● Assignment
Reproduce the data that follows character for character, but omit its pictures.

════════════════════

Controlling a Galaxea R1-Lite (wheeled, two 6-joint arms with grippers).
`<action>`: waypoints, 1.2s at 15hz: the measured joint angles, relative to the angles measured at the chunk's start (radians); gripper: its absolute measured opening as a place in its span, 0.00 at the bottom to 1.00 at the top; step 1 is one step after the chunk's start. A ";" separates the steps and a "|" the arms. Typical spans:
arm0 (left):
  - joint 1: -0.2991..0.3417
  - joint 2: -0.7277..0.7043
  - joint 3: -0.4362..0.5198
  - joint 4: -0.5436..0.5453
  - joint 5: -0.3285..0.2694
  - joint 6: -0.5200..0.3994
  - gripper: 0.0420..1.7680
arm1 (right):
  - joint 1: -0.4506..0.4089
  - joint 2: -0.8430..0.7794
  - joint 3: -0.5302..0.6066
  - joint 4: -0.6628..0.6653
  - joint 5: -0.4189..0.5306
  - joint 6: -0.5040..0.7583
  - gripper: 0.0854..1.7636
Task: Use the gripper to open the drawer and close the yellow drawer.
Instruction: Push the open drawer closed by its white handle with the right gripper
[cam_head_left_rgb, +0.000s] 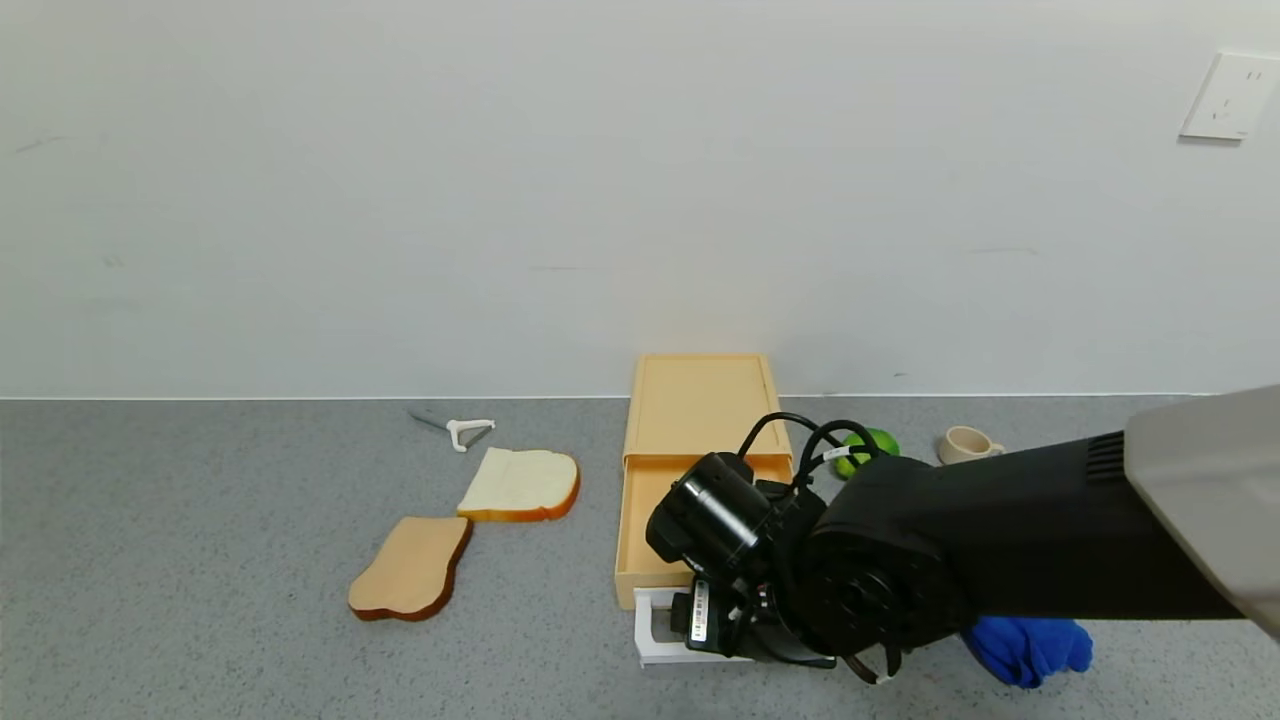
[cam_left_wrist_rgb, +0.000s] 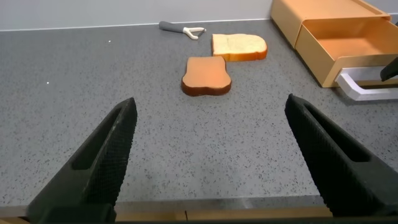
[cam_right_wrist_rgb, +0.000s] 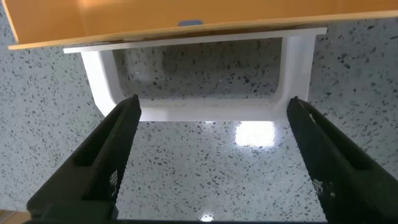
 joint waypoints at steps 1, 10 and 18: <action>0.000 0.000 0.000 0.000 0.000 0.000 0.97 | -0.001 0.006 -0.002 0.001 -0.001 0.001 0.97; 0.000 0.000 0.000 0.000 0.000 0.000 0.97 | -0.007 0.006 -0.014 0.011 -0.006 0.034 0.97; 0.000 0.000 0.000 0.000 0.000 0.000 0.97 | -0.007 -0.057 -0.046 0.116 -0.048 -0.008 0.97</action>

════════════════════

● Output of the exercise
Controlling a Galaxea R1-Lite (wheeled, two 6-joint arms with grippers).
`<action>`: waypoints, 1.2s at 15hz: the measured joint angles, relative to the angles measured at the chunk's start (radians); gripper: its absolute measured opening as a place in its span, 0.00 at the bottom to 1.00 at the top; step 1 is one step after the chunk's start. A ";" separates the steps and a "|" the arms. Typical spans:
arm0 (left):
  - joint 1: -0.2991..0.3417
  - joint 2: -0.7277..0.7043
  - joint 3: -0.4362..0.5198
  - joint 4: -0.5436..0.5453
  - joint 5: -0.3285..0.2694
  - joint 6: -0.5200..0.3994
  - gripper: 0.0420..1.7680
arm1 (right):
  - joint 1: -0.4506..0.4089
  - joint 2: -0.8430..0.7794
  - joint 3: -0.5302..0.6066
  - joint 4: -0.6628..0.6653
  - joint 5: -0.4189..0.5306
  - joint 6: -0.5040..0.7583
  - gripper: 0.0854..1.7636
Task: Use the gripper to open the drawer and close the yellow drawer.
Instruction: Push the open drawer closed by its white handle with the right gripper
[cam_head_left_rgb, +0.000s] 
[cam_left_wrist_rgb, +0.000s] 
[cam_right_wrist_rgb, +0.000s] 
 joint waypoints at steps 1, 10 and 18: <action>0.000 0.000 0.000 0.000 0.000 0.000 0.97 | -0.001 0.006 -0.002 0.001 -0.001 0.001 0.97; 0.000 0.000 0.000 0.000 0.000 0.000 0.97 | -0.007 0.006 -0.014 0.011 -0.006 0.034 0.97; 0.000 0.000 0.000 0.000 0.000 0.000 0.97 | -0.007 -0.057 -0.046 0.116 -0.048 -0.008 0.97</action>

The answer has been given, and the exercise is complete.